### Aim of the task
Your answer must be the full listing, reproduced word for word.

### Data segment

"""

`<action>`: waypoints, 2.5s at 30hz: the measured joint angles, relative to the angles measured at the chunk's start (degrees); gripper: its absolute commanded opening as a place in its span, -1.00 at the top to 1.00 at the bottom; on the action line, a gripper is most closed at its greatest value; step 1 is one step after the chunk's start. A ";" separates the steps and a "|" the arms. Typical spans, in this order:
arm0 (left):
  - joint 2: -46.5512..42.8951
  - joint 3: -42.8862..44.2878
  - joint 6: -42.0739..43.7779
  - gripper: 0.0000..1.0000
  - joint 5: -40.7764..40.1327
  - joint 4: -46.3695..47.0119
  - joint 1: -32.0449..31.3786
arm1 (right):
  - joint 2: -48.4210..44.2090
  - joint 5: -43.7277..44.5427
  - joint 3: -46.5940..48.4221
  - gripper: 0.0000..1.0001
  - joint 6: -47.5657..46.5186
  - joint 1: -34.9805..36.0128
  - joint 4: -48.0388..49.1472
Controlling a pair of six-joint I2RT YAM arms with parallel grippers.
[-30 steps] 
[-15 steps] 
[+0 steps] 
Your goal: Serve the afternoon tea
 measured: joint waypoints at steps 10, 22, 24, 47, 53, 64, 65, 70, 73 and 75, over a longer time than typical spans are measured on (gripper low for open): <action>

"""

### Output of the exercise
`<action>`: waypoints, 2.5s at 30hz: the measured joint angles, relative to the angles measured at the chunk's start (degrees); gripper: its absolute commanded opening as a place in its span, -1.00 at the top to 1.00 at the bottom; on the action line, a gripper is most closed at its greatest value; step 1 is one step after the chunk's start. A ";" separates the steps and a "|" the arms. Typical spans, in this order:
arm0 (left):
  - joint 2: -46.5512..42.8951
  - joint 3: -42.8862..44.2878
  - joint 6: -42.0739..43.7779
  - gripper: 0.0000..1.0000
  - joint 5: -40.7764..40.1327
  - joint 4: -46.3695..47.0119
  - joint 1: -32.0449..31.3786
arm1 (right):
  - joint 2: -48.4210..44.2090
  - joint 5: -43.7277..44.5427
  - joint 3: -46.5940..48.4221
  - gripper: 0.0000..1.0001
  - joint 6: -47.5657..46.5186
  - joint 1: -34.9805..36.0128
  - joint 4: -48.0388..49.1472
Controlling a pair of six-joint I2RT YAM arms with parallel grippers.
[-30 steps] 
[-15 steps] 
[+0 steps] 
Your goal: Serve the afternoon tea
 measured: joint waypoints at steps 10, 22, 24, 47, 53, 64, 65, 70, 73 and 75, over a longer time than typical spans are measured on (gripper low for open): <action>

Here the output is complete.